The Charity Commission has published its updated guidance on investments to consider last year’s landmark Butler-Sloss investment judgement by the High Court.
The fresh guidance specifies that trustees have discretion to choose investment options provided they ultimately further their charity’s purposes.
This considers the Butler Sloss decision, which gave charities the go ahead to align their investments to counter the impact of climate change, even if it means losing out financially by excluding a large part of the market.
Prior to the High Court ruling trustees had been advised to focus on maximising their return on investment and only consider ethical or moral considerations in rare situations.

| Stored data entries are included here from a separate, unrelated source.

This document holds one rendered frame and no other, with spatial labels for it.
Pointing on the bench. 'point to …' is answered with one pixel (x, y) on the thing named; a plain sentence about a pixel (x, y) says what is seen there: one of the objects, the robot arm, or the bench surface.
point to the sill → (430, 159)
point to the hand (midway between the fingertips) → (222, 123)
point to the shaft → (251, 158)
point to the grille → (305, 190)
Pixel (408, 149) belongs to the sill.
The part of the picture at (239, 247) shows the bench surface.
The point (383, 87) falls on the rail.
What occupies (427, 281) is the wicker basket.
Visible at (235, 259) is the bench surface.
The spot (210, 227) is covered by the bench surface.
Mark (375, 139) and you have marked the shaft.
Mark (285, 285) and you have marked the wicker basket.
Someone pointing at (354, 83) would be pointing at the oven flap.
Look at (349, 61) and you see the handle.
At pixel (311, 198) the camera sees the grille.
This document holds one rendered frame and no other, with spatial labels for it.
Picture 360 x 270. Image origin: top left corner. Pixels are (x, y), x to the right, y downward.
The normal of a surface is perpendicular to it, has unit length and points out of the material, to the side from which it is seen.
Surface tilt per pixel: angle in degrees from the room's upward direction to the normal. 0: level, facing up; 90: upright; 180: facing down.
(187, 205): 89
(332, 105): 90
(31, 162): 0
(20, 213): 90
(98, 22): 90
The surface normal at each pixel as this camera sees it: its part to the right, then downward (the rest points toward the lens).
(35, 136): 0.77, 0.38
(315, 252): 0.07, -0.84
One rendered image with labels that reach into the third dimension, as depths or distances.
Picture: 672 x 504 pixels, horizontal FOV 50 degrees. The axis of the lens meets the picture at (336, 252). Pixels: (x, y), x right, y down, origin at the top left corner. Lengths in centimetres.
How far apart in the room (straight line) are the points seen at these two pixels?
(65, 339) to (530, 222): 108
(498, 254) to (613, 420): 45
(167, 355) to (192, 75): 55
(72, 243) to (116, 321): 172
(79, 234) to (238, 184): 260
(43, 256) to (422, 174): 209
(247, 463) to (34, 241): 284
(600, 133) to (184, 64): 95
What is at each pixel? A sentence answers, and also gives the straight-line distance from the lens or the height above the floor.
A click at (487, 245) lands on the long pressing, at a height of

The guidance, which has been drafted in consultation with charities and sector organisations, has removed terminology such as “ethical investment”, which “could get in the way of trustees’ understanding” of investment issues, said the Commission.
It also aims to explain “that acting in the best interests of a charity is about ensuring that above all else any decision furthers its purposes”.

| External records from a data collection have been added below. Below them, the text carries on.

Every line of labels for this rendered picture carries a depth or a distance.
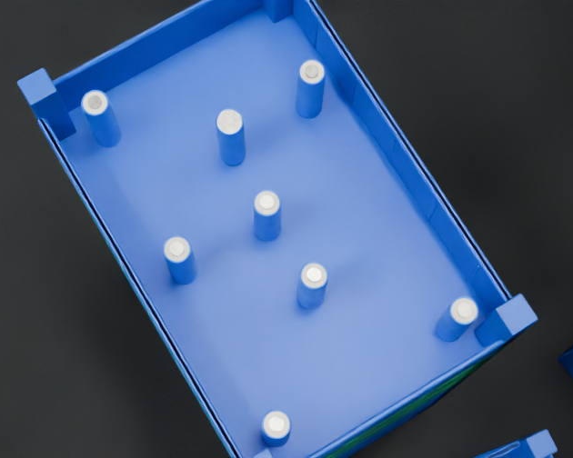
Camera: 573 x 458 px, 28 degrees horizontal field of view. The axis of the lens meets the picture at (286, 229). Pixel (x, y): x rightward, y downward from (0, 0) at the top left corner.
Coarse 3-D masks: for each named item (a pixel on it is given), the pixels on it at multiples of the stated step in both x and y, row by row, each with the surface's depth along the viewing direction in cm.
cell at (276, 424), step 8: (264, 416) 69; (272, 416) 69; (280, 416) 69; (288, 416) 69; (264, 424) 69; (272, 424) 68; (280, 424) 68; (288, 424) 69; (264, 432) 68; (272, 432) 68; (280, 432) 68; (288, 432) 68; (264, 440) 74; (272, 440) 69; (280, 440) 69
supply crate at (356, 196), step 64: (256, 0) 81; (128, 64) 79; (192, 64) 81; (256, 64) 81; (64, 128) 78; (128, 128) 80; (192, 128) 80; (256, 128) 80; (320, 128) 80; (384, 128) 76; (128, 192) 79; (192, 192) 79; (256, 192) 79; (320, 192) 79; (384, 192) 79; (128, 256) 78; (256, 256) 78; (320, 256) 78; (384, 256) 78; (448, 256) 78; (192, 320) 76; (256, 320) 76; (320, 320) 77; (384, 320) 77; (512, 320) 69; (192, 384) 70; (256, 384) 75; (320, 384) 75; (384, 384) 76; (256, 448) 74; (320, 448) 74
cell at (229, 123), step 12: (216, 120) 73; (228, 120) 73; (240, 120) 73; (216, 132) 74; (228, 132) 73; (240, 132) 74; (228, 144) 75; (240, 144) 76; (228, 156) 77; (240, 156) 78
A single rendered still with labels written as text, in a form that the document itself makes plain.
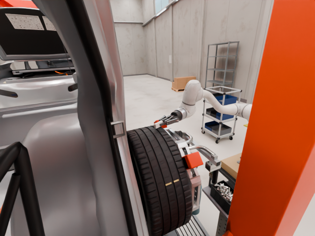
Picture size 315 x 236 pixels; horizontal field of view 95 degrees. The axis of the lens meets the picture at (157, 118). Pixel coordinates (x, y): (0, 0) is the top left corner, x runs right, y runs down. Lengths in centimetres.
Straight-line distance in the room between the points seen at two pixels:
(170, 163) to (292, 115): 52
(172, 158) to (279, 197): 43
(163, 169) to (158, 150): 10
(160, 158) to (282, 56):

In addition, it warns trustees “to not allow personal motives, opinions, or interests to affect the decisions they make”.
“Our refreshed guidance will help trustees make well-informed, carefully considered decisions about how to invest on behalf of their charity in a modern context,” said Charity Commission chief executive Helen Stephenson.
“We would like to thank those who have played a part in helping us shape the updated guidance. We are clear that each charity’s situation is unique, and there is no ‘one-size fits all’ approach to charity investments. We are also clear that trustees have discretion to choose what is best in their circumstances and a range of investment options open to them.”
User testing by the regulator found that seven in ten believed the new guidance was easy to read and almost nine in ten would recommend it to others.